Other winners included The Daily Show winning its eighth consecutive award for Outstanding Variety, Music or Comedy Series — beating out Conan O'Brien's Tonight Show, and thus denying us all what might have been quite an acceptance speech. The Daily Show victory was otherwise tarnished only by what appeared to be an off-the-cuff acceptance speech from producer Rory Albanese, who stumbled into mostly just praising his own show and perhaps would have benefited from some preparation.

Also, in an event that was both inevitable and (for years) oddly elusive, Top Chef finally wrestled the Outstanding Reality-Competition Series Emmy away from The Amazing Race, which had won every year since the category was established in 2003.

For once, there's very little to really take issue with as far as winners go. But even aside from that, it was a pretty good night's entertainment — especially for an awards show. George Clooney was there to grab the Bob Hope Humanitarian Award, but he also participated in a very funny taped segment with the cast of Modern Family.

Temple Grandin, a woman with autism who became a livestock expert and had her life made into an HBO biopic, was in the house to see her life story rewarded with five Emmys — and to spontaneously hug the producer in a moment at least as affecting as anything in the film. Ricky Gervais not only was very funny, but even had beers delivered to the crowd.

If there was a worst moment, it was probably the defiantly rambling acceptance speech from Al Pacino, for his performance in You Don't Know Jack, the HBO movie about Jack Kevorkian. It's hard to cut off Al Pacino, and he knows it, but taking advantage of that fact in a setting where he's really just a visitor was one of the evening's only acts of ungraciousness, since it inevitably takes away from other winners. Pacino filibustered for an astonishing three minutes (a lifetime in awards-show terms), including a full minute after noting that he was going to ignore the plea that he wrap it up. Producer Matthew Weiner, by comparison, wound up with roughly one minute to accept for Mad Men as the show was dutifully brought in on time.

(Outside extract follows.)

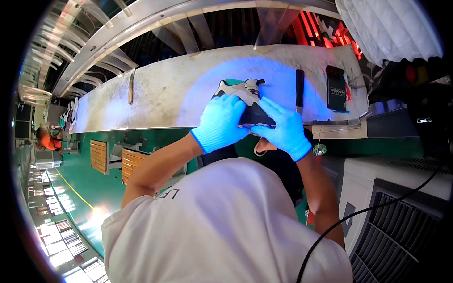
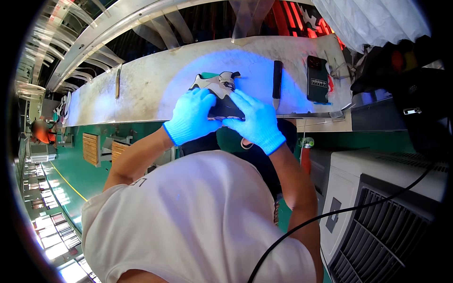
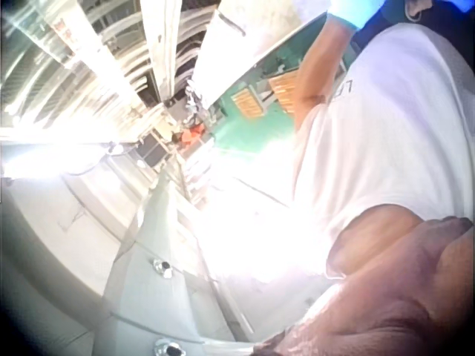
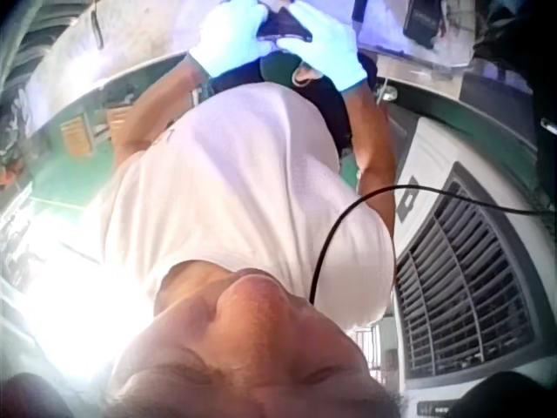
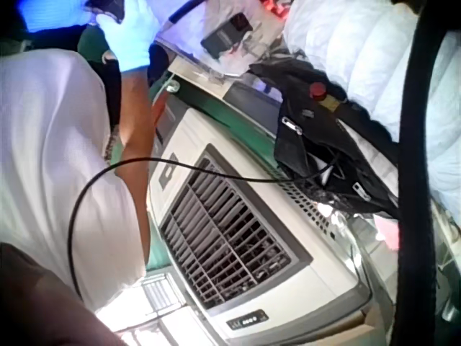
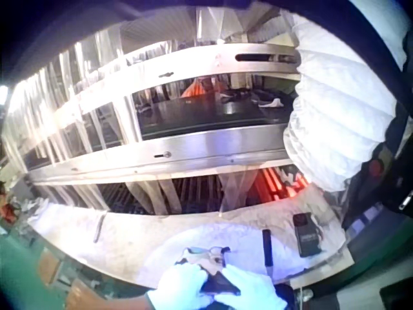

It was a good night for those who have hoped that the Emmys would find a way to stop handing out the same trophies to the same people and shows every year. A good night for Mad Men and Modern Family, and Temple Grandin, and yes, Al Pacino. A good night for Glee, even though it lost the top prize, as its "let's sing and dance" sensibility set the tone for the whole show. It was a very good night for Jimmy Fallon, who really couldn't have been expected to do any better with the always thankless hosting task — aside from the gimmick of letting people submit jokes via Twitter, about which the less said, the better.

But more than anything, it was a surprisingly good night for people sitting at home and watching the Emmys.